The expected answer is the data below, printed verbatim without its pictures.

Start of MATERIAL PROVIDED

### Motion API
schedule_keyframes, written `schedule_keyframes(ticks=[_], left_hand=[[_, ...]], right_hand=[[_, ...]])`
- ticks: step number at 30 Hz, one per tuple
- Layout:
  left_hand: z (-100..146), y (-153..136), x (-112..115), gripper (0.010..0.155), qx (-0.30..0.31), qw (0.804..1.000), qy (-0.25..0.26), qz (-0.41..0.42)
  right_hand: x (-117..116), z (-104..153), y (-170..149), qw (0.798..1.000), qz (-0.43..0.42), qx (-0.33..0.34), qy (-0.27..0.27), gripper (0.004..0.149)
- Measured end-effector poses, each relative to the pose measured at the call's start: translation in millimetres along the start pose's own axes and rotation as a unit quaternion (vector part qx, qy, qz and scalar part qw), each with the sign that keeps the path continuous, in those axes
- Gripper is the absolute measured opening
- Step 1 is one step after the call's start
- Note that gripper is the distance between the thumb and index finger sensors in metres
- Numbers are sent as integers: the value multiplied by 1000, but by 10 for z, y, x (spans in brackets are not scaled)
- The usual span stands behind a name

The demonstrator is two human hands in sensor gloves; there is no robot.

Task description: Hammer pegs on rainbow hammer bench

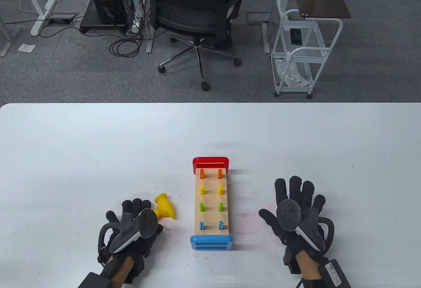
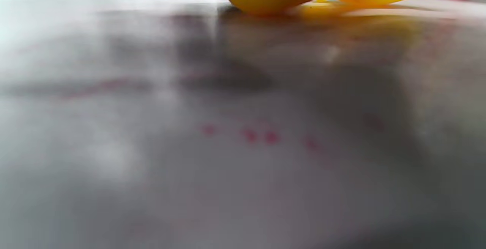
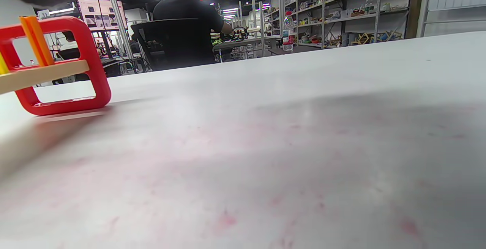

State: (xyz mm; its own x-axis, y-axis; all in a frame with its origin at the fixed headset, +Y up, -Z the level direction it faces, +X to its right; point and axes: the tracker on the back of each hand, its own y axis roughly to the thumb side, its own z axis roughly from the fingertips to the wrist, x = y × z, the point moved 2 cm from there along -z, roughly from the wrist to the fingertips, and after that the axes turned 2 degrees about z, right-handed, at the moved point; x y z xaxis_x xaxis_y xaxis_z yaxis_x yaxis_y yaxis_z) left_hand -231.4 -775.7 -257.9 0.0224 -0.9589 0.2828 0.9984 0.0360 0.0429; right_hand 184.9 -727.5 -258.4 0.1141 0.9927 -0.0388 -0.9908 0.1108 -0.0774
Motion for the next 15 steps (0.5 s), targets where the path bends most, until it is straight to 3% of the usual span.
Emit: schedule_keyframes(ticks=[6, 13, 15], left_hand=[[-3, -8, -46, 71, -7, 1000, 28, -3], [52, -20, -207, 69, -1, 992, 123, -13], [78, -43, -261, 70, 0, 992, 129, 6]], right_hand=[[2, 3, 4, 1000, -2, 0, 1, 93], [-1, 8, 20, 1000, 10, 0, -1, 93], [-8, 10, 27, 1000, 9, 0, 1, 93]])
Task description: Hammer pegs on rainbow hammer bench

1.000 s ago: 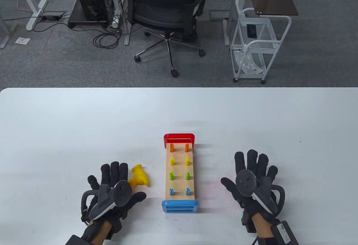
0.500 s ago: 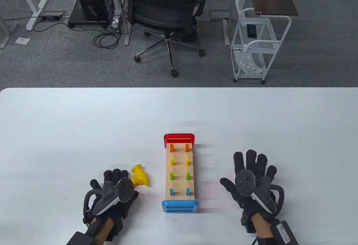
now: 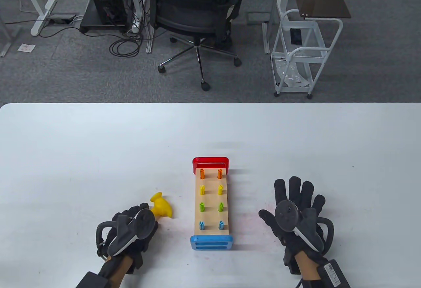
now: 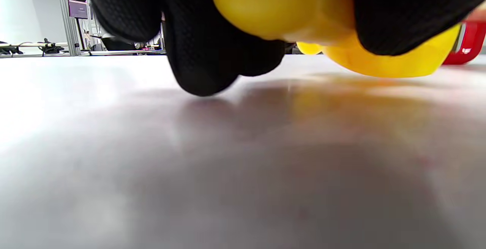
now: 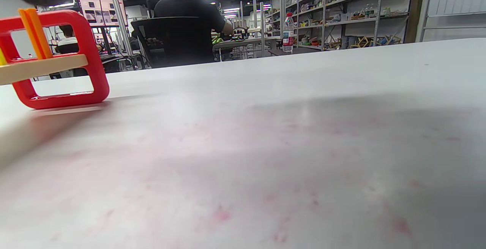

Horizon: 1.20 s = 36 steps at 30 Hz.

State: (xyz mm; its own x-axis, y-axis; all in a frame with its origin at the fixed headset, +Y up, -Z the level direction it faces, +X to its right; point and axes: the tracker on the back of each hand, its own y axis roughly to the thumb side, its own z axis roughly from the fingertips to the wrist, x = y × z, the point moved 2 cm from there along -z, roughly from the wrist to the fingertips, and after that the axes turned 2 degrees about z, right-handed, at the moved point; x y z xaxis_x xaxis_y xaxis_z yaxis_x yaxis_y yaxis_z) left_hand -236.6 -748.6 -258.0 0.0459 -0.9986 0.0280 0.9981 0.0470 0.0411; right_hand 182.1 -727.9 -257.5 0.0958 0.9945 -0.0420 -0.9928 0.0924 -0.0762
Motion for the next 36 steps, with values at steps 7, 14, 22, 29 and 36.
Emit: schedule_keyframes(ticks=[7, 14, 22, 29, 36], left_hand=[[69, -45, -277, 70, 1, 998, 32, 59], [148, -78, -513, 66, 1, 994, 50, 95], [188, -81, -588, 57, 9, 988, 82, 128], [204, -66, -624, 53, 20, 985, 95, 140], [224, -71, -634, 52, 24, 984, 113, 138]], right_hand=[[7, 2, 1, 1000, -3, 3, -1, 93], [23, 9, 12, 1000, -4, 9, -6, 93], [128, 82, 159, 999, -4, 42, -27, 93], [270, 330, 654, 990, -39, 135, -21, 87], [229, 595, 1165, 976, -11, 216, 0, 75]])
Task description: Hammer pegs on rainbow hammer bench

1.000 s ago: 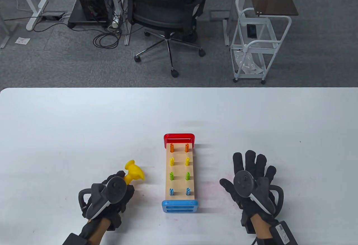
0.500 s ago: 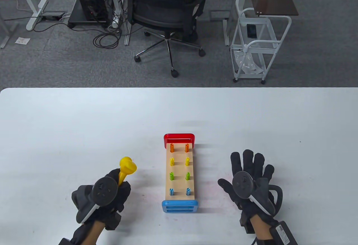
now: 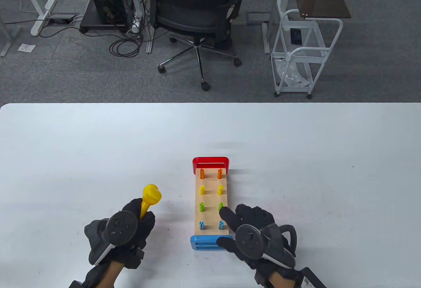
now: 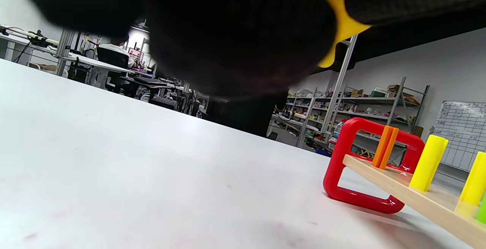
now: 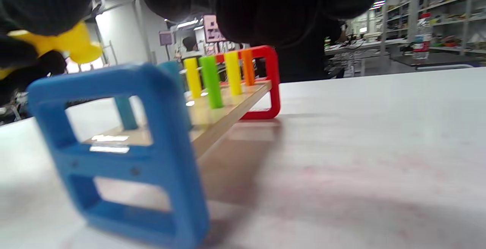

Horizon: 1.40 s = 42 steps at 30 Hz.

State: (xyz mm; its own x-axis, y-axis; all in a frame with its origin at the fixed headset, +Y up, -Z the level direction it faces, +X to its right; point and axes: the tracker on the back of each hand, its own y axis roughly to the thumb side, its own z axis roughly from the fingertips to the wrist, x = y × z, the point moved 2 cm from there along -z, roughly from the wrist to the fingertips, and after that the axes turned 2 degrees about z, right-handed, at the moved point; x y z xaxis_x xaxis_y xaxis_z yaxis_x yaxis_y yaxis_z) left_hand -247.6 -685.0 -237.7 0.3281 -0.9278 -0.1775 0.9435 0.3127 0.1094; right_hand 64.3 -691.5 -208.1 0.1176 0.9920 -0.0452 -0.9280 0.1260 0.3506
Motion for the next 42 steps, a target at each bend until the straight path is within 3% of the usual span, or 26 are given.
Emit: schedule_keyframes(ticks=[4, 7, 14, 20, 24, 27, 30, 33, 36, 38, 39, 40, 41, 42], left_hand=[[11, 1, -3, 52, 5, 1000, 10, 8], [12, -7, -1, 62, 4, 999, 14, 37], [-74, 43, -141, 68, 11, 992, 51, 112], [-368, 339, -591, 70, 32, 979, 109, 167], [-568, 675, -1021, 69, 62, 955, 156, 245], [-676, 844, -1147, 70, 71, 945, 146, 285], [-812, 904, -964, 69, 61, 947, 99, 298], [-952, 867, -521, 69, 36, 961, 46, 268], [-1117, 713, 286, 69, -27, 977, -76, 198], [-1135, 587, 651, 69, -57, 977, -142, 150], [-1163, 596, 634, 69, -16, 968, -118, 221], [-1190, 627, 622, 69, -66, 953, -113, 274], [-1209, 678, 561, 69, -41, 948, -138, 284], [-1234, 764, 387, 69, -17, 952, -110, 286]], right_hand=[[-175, -42, 129, 999, 19, 6, 49, 72], [-319, -76, 202, 997, 41, 13, 65, 68], [-448, -172, 252, 998, 56, -3, 15, 45], [-446, -193, 250, 999, 41, -5, 23, 39], [-436, -198, 249, 999, 41, -2, 25, 38], [-432, -203, 246, 999, 37, -3, 23, 38], [-429, -203, 245, 999, 36, -3, 24, 38], [-427, -204, 243, 999, 35, -2, 25, 38], [-423, -203, 243, 999, 36, -4, 23, 38], [-423, -202, 242, 999, 35, -6, 24, 37], [-422, -201, 241, 999, 36, -6, 23, 37], [-420, -200, 241, 999, 35, -6, 24, 37], [-420, -201, 240, 999, 35, -6, 23, 37], [-418, -203, 239, 999, 33, -5, 25, 37]])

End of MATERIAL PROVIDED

> SOLUTION TO THE PROBLEM:
### Motion API
schedule_keyframes, written `schedule_keyframes(ticks=[_], left_hand=[[_, ...]], right_hand=[[_, ...]])`
- ticks: step number at 30 Hz, one per tuple
- Layout:
  left_hand: z (-100..146), y (-153..136), x (-112..115), gripper (0.010..0.155), qx (-0.30..0.31), qw (0.804..1.000), qy (-0.25..0.26), qz (-0.41..0.42)
  right_hand: x (-117..116), z (-104..153), y (-170..149), qw (0.798..1.000), qz (-0.43..0.42), qx (-0.33..0.34), qy (-0.27..0.27), gripper (0.004..0.149)
- Measured end-effector poses, each relative to the pose measured at the call's start: translation in millimetres along the start pose's own axes and rotation as a unit quaternion (vector part qx, qy, qz and scalar part qw), each with the sign that keeps the path continuous, in those axes
- Gripper is the absolute measured opening
- Step 1 is one step after the call's start
- Note that gripper is the distance between the thumb and index finger sensors in metres
- Numbers are sent as integers: the value multiplied by 1000, but by 10 for z, y, x (spans in brackets are not scaled)
- The usual span stands behind a name

The demonstrator is two human hands in sensor gloves; there is no robot.

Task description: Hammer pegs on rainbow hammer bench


State: (xyz mm; its own x-axis, y-axis; all in a frame with its origin at the fixed headset, +Y up, -Z the level direction it faces, +X to its right; point and axes: the tracker on the back of each hand, its own y axis roughly to the thumb side, its own z axis roughly from the fingertips to the wrist, x = y × z, the point moved 2 cm from there along -z, roughly from the wrist to the fingertips, and after that the axes turned 2 degrees about z, right-handed, at the moved point; x y z xaxis_x xaxis_y xaxis_z yaxis_x yaxis_y yaxis_z) left_hand -231.4 -775.7 -257.9 0.0224 -0.9589 0.2828 0.9984 0.0360 0.0429; right_hand 184.9 -727.5 -258.4 0.1141 0.9927 -0.0388 -0.9908 0.1108 -0.0774
Motion for the next 15 steps (0.5 s), targets where the path bends most, until it is straight to 3% of the usual span.
Emit: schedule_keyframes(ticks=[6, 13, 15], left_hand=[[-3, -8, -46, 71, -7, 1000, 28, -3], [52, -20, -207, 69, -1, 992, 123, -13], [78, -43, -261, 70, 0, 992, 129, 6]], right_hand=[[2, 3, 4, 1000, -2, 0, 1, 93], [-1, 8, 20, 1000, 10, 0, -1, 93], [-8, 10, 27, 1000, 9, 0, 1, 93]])
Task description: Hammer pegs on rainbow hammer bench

1.000 s ago: 
0.500 s ago: 
now: 
now: 
now: 

Horizon: 1.20 s = 36 steps at 30 Hz.

State: (xyz mm; its own x-axis, y-axis; all in a frame with its origin at the fixed headset, +Y up, -Z the level direction it faces, +X to its right; point and axes: the tracker on the back of each hand, its own y axis roughly to the thumb side, its own z axis roughly from the fingertips to the wrist, x = y × z, the point moved 2 cm from there along -z, roughly from the wrist to the fingertips, and after that the axes turned 2 degrees about z, right-handed, at the moved point; x y z xaxis_x xaxis_y xaxis_z yaxis_x yaxis_y yaxis_z) left_hand -236.6 -748.6 -258.0 0.0459 -0.9986 0.0280 0.9981 0.0470 0.0411; right_hand 182.1 -727.9 -257.5 0.0958 0.9945 -0.0420 -0.9928 0.0924 -0.0762
Motion for the next 36 steps, with values at steps 7, 14, 22, 29 and 36.
Emit: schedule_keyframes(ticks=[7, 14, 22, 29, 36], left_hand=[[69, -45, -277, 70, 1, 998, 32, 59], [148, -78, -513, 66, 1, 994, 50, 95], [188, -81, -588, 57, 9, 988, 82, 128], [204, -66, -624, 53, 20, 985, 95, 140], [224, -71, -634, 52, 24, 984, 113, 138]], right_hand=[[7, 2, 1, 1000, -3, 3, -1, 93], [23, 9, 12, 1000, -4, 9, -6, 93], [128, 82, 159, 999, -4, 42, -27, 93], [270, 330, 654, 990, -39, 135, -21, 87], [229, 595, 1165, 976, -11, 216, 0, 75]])
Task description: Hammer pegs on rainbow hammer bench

1.000 s ago: 
0.500 s ago: 
now: 
now: 
now: 

Horizon: 1.40 s = 42 steps at 30 Hz.

State: (xyz mm; its own x-axis, y-axis; all in a frame with its origin at the fixed headset, +Y up, -Z the level direction it faces, +X to its right; point and axes: the tracker on the back of each hand, its own y axis roughly to the thumb side, its own z axis roughly from the fingertips to the wrist, x = y × z, the point moved 2 cm from there along -z, roughly from the wrist to the fingertips, and after that the axes turned 2 degrees about z, right-handed, at the moved point; x y z xaxis_x xaxis_y xaxis_z yaxis_x yaxis_y yaxis_z) left_hand -247.6 -685.0 -237.7 0.3281 -0.9278 -0.1775 0.9435 0.3127 0.1094; right_hand 64.3 -691.5 -208.1 0.1176 0.9920 -0.0452 -0.9280 0.1260 0.3506
Motion for the next 42 steps, a target at each bend until the straight path is within 3% of the usual span, or 26 are given.
Emit: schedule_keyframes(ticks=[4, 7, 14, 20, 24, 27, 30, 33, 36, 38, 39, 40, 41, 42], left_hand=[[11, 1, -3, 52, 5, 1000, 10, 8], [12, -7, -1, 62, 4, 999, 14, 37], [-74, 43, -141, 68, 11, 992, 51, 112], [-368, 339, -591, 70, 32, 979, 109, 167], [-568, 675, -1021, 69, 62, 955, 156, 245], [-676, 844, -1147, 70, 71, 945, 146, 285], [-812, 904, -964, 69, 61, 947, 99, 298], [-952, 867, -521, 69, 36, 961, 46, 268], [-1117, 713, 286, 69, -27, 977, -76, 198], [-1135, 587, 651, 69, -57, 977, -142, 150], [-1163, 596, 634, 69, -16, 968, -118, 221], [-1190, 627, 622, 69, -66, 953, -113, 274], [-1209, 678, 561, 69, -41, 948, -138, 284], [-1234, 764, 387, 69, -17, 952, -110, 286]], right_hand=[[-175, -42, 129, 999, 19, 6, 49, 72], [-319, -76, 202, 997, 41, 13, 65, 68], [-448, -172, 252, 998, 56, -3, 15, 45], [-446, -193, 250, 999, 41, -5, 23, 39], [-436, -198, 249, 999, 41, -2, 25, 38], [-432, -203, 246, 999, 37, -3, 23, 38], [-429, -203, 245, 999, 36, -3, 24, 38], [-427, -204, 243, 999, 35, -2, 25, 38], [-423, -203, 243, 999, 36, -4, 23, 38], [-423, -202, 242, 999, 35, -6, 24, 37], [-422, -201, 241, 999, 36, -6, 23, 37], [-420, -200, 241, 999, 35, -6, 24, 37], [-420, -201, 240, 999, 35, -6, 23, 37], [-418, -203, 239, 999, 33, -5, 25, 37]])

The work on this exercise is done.